21. The method of claim 8, wherein the image task comprises any one of a straight line fitting task, a wide baseline image matching task, an image positioning task, an image stitching task, a three-dimensional reconstruction task, and a camera pose estimation task.

22. The method of claim 10, wherein the image task comprises any one of a straight line fitting task, a wide baseline image matching task, an image positioning task, an image stitching task, a three-dimensional reconstruction task, and a camera pose estimation task.

23. The method of claim 13, wherein the image task comprises any one of a straight line fitting task, a wide baseline image matching task, an image positioning task, an image stitching task, a three-dimensional reconstruction task, and a camera pose estimation task.

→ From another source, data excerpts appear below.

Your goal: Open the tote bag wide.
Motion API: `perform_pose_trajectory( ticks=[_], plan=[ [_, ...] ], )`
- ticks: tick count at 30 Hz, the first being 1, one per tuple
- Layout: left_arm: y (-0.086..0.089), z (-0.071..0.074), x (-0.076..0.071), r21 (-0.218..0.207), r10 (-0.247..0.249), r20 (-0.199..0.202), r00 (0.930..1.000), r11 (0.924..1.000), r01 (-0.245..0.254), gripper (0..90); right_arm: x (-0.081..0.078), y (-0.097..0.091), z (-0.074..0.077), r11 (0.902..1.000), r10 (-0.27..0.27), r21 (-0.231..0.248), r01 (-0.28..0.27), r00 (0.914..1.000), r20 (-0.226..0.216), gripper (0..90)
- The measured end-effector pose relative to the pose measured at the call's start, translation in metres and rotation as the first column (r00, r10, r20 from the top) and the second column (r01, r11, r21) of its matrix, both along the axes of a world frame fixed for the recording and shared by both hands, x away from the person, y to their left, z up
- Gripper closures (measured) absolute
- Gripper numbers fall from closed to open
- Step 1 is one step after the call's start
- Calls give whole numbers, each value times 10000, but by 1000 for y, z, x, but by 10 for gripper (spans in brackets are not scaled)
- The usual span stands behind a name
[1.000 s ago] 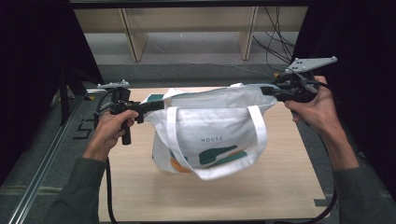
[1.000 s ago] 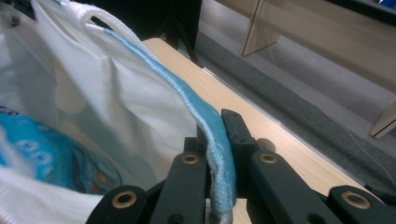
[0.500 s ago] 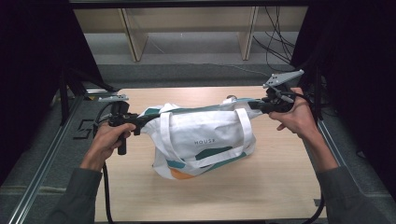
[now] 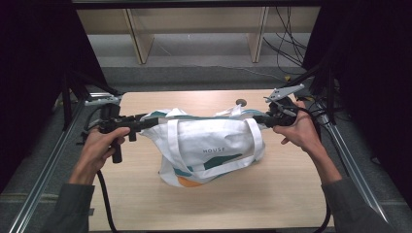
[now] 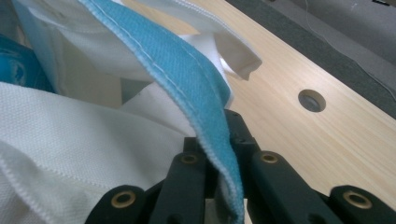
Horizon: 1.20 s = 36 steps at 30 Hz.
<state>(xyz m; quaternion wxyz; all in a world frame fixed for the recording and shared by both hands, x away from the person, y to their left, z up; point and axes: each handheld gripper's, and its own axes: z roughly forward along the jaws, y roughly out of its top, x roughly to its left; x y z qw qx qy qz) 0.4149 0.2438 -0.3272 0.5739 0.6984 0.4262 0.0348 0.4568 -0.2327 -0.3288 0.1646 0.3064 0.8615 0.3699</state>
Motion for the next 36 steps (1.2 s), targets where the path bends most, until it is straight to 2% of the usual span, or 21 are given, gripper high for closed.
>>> perform_pose_trajectory(
  ticks=[4,5,6,9,10,13,14,15,16,17,20,21,24,25,26,29,30,31,33,35,36],
  plan=[
    [4,5,-8,512,205,-242,9995,9985,-193,362,1,2,0,9999,104,-32,-103,9999,40,870],
    [5,0,-5,660,473,-548,9974,9969,-437,364,0,2,2,9997,177,-164,-180,9997,-146,870],
    [5,0,-5,660,473,-548,9974,9969,-437,368,0,2,2,9997,177,-164,-180,9997,-146,870],
    [5,-21,6,777,710,-1173,9906,9950,-621,396,-1,1,1,9997,225,-126,-225,9997,60,869],
    [5,-21,6,777,710,-1173,9906,9950,-621,402,-1,1,1,9997,225,-126,-225,9997,60,869],
    [-1,-35,12,541,202,-1304,9913,9984,-132,648,0,1,1,9998,204,-3,-204,9993,298,852],
    [-4,-37,13,500,-153,-1165,9931,9985,212,648,0,1,1,9998,204,-3,-204,9993,298,852],
    [-10,-38,12,851,-253,-989,9948,9958,338,820,-2,-2,6,9999,75,154,-76,9999,87,774],
    [-10,-38,12,851,-253,-989,9948,9958,338,834,-3,-1,8,9989,-108,449,90,9991,414,753],
    [-13,-37,12,1185,-317,-944,9950,9920,429,841,-6,-5,16,9993,30,376,-41,9996,287,725],
    [-13,-36,11,1180,-299,-861,9958,9922,400,846,-10,-9,30,9973,-125,733,68,9969,770,699],
    [-13,-35,10,1222,-427,-850,9955,9911,530,847,-18,-12,47,9920,100,1241,-211,9959,898,690],
    [-13,-35,8,1221,-433,-757,9962,9911,524,846,-23,-13,62,9830,360,1753,-551,9932,1104,690],
    [-13,-35,8,1154,-559,-692,9960,9913,637,846,-28,-9,72,9678,811,2281,-1067,9896,1191,689],
    [-13,-35,8,1154,-559,-692,9960,9913,637,845,-31,-3,73,9612,1001,2433,-1300,9863,1313,679],
    [-14,-34,7,1236,-492,-645,9967,9907,569,843,-33,10,74,9513,1661,2416,-1912,9787,1207,645],
    [-13,-34,7,1209,-557,-690,9961,9906,638,842,-34,23,72,9406,2143,2415,-2387,9690,1232,604],
    [-13,-34,7,1237,-551,-670,9962,9903,631,840,-35,29,71,9258,2502,2687,-2658,9639,913,592],
    [-12,-34,6,1178,-557,-644,9964,9910,631,838,-34,39,68,9193,2754,2737,-2828,9591,658,537],
    [-11,-34,6,1154,-605,-625,9962,9910,674,837,-34,43,67,9208,2855,2668,-2846,9577,362,529],
    [-11,-35,6,1132,-616,-609,9962,9912,682,833,-34,50,63,9177,3155,2490,-3097,9488,174,544]
  ],
)
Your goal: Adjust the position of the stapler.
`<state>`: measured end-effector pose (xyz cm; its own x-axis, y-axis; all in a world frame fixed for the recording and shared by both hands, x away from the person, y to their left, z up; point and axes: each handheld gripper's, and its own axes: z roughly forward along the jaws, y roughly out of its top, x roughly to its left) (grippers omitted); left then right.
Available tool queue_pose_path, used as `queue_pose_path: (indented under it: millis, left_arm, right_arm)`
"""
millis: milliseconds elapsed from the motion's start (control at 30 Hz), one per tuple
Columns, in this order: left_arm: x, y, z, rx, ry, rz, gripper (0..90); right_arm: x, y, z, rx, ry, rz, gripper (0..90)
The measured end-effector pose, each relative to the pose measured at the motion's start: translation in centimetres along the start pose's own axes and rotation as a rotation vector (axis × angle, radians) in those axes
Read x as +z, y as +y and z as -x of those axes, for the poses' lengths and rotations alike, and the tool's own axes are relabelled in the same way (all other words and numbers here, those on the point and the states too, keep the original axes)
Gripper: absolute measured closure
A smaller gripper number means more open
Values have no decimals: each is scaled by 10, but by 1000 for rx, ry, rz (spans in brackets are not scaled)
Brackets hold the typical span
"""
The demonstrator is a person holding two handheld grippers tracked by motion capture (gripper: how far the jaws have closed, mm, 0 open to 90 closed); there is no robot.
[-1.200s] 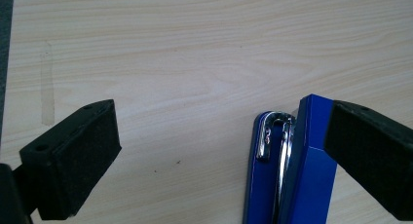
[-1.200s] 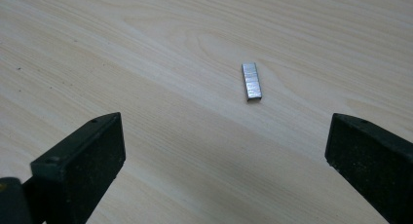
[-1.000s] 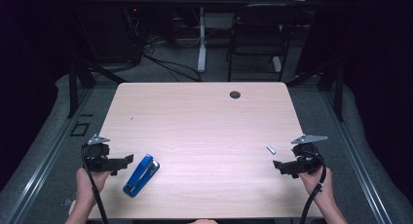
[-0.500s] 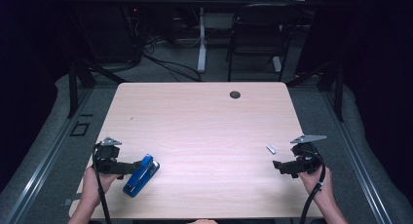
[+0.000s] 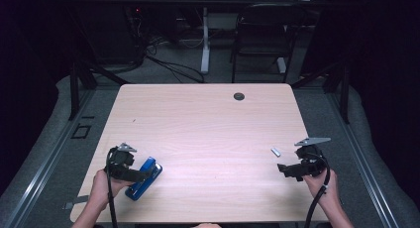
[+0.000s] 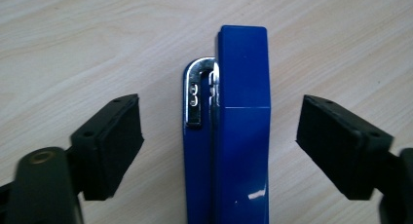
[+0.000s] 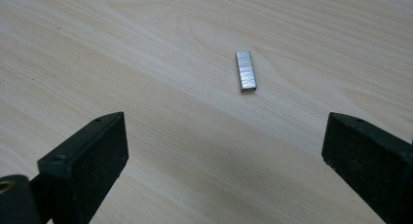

24. A match screen apparatus, comprising:

a screening unit, configured to screen a matching subset from the initial matching set through at least one clipping module, where a correct matching proportion in the matching subset is higher than a correct matching proportion in the initial matching set, and the at least one clipping module is configured to obtain consistency information of each initial match in the initial matching set;

the screening unit screens out a matching subset from the initial matching set through at least one clipping module, and comprises:

in the case that the at least one clipping module includes at least two clipping modules, the first matching set is obtained by filtering through a last clipping module of the first clipping module;

the screening unit screens the first matching set through the first clipping module to obtain a matching subset, and the screening unit comprises: determining, by the first clipping module, local consistency information or global consistency information of a first initial match, and determining whether the first initial match is included in the matching subset according to the local consistency information or global consistency information of the first initial match; the first initial match is any one of the first set of matches.

25. An electronic device comprising a processor and a memory, the memory for storing a computer program comprising program instructions, the processor being configured to invoke the program instructions to perform the method of any of claims 1 to 23.

26. A computer-readable storage medium, characterized in that the computer-readable storage medium stores a computer program comprising program instructions that, when executed by a processor, cause the processor to carry out the method according to any one of claims 1 to 23.